Obviously, those patients with positive margins would be expected to have a reduced probability of long-term survival with only surgical treatment. Nonetheless, we theorize that it is possible that some survival benefit is obtained from adjuvant chemoradiotherapy treatment in patients with margin-positive or high-risk (i.e., node-positive) disease as presented here. Ideally, all patients should be entered into a clinical trial with immediate resection and postoperative chemoradiotherapy or active chemotherapy if such is developed. This recommendation is based on the findings of the ABC trials and the nearly universally poor survival even after curative resection.

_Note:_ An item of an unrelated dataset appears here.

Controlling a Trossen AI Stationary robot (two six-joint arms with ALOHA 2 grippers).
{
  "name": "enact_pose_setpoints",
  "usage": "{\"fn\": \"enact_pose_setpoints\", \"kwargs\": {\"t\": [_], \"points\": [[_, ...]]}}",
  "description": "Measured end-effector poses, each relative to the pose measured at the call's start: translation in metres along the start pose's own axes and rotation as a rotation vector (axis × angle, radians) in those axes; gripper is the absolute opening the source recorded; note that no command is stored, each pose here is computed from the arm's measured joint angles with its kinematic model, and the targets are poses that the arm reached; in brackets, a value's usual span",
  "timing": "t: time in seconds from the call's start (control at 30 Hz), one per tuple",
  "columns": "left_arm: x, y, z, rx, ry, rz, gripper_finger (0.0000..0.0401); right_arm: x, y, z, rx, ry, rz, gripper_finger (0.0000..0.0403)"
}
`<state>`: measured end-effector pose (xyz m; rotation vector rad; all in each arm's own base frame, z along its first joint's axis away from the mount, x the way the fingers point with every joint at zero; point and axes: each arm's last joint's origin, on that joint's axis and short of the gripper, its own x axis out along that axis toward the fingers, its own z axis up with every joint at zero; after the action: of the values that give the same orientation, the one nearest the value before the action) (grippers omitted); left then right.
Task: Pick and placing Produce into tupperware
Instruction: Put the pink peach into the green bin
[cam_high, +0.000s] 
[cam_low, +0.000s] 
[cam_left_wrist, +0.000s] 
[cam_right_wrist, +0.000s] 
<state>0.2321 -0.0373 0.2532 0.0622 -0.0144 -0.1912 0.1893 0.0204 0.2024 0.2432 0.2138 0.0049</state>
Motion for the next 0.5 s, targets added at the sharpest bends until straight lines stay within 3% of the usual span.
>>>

Retrospective studies, such as this one, often have multiple limitations associated with them a priori. Clearly, we chose to combine GBC and CC in order to maximize the study power to investigate relevant differences, but in doing so, baseline differences in these diseases were ignored. Likewise, extra- and intrahepatic CCs are often considered distinct diseases, both because of the surgical techniques utilized to resect them and the consequences of removing large amounts of normal hepatic parenchyma along with the intrahepatic CC lesion. Interestingly, the main endpoint of this study—overall survival—was not statistically different in the groups (Figs. 1 and 2). However, as seen in the long-term survivors (flat sections on the survival curve), it is likely that statistical significance would have eventually been reached for a much larger sample size or much longer follow-up duration. It is unlikely that these data exist even in high volume centers due to the natural history of the disease. Finally, imaging and surgical techniques have improved greatly over the time period described in this study. This would suggest that survival is improved and morbidity is decreased today compared to 10 years ago. Unfortunately, while this is logical, the small number of patients makes verifying these assertions difficult.

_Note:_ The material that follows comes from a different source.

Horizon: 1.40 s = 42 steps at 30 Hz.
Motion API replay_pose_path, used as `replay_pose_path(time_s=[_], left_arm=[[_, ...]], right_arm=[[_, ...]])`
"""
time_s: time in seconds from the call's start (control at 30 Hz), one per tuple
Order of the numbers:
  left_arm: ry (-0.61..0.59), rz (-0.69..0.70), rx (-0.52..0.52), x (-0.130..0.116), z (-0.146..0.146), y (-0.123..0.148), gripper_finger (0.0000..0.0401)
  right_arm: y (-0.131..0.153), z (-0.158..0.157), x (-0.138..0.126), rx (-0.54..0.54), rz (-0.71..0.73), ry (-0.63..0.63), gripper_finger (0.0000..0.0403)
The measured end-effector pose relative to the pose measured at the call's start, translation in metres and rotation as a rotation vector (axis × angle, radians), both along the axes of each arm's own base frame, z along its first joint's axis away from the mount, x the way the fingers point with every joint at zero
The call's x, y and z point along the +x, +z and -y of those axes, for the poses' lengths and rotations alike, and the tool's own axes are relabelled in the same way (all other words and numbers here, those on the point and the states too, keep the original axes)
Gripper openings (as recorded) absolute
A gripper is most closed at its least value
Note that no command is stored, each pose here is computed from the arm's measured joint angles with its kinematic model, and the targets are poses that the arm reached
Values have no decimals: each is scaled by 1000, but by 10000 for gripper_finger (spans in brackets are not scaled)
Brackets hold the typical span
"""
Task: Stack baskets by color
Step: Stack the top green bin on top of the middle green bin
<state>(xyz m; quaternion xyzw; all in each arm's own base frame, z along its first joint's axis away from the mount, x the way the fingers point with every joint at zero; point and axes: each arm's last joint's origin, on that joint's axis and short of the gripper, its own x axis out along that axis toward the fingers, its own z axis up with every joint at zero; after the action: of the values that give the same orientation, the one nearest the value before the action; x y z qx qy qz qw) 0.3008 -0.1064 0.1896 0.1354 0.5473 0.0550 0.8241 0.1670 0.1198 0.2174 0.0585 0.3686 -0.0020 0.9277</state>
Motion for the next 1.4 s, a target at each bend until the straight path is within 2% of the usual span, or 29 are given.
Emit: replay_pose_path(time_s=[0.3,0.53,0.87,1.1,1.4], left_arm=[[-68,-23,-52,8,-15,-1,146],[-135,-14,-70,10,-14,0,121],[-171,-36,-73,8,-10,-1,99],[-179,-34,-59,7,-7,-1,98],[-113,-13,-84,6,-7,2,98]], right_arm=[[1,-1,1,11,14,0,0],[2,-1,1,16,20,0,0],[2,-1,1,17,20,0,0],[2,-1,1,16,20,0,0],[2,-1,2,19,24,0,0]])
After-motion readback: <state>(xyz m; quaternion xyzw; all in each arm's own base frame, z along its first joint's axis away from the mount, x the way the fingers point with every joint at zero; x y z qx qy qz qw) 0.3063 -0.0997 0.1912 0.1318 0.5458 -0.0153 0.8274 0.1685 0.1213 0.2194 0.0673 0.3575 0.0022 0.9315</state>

The median follow-up is much shorter than the overall survival because of the large increase in patients treated over time. As hepatic surgery becomes safer, the risks/benefit ratios begin to encourage surgical resection in more patients. As such, studies such as this one have a discordance between the number of patients with relatively short follow-up and fewer patients with very long-term follow-up. Since only a relatively small percentage of biliary cancer patients undergo resection, studies such as this one cover a very long time period. Clearly surgical techniques have changed, typically for the better over this time period.

Conclusion

The importance of negative margins cannot be over emphasized. Adequate negative margins (>1 cm) provide the best chance for long-term survival. We have demonstrated that even marginal tumor-free margins (0.5–0.99 cm) are equivalent to positive margins. Neither neoadjuvant nor adjuvant chemotherapy seems to rescue patients with marginal margins after surgical resection. Adjuvant chemoradiotherapy may provide some benefit, but this is unclear and should be investigated in a clinical trial. Finally, if there is no evidence of extrahepatic disease and the negative margin is <1 cm, an additional resection to achieve an adequate margin should be considered if technically feasible.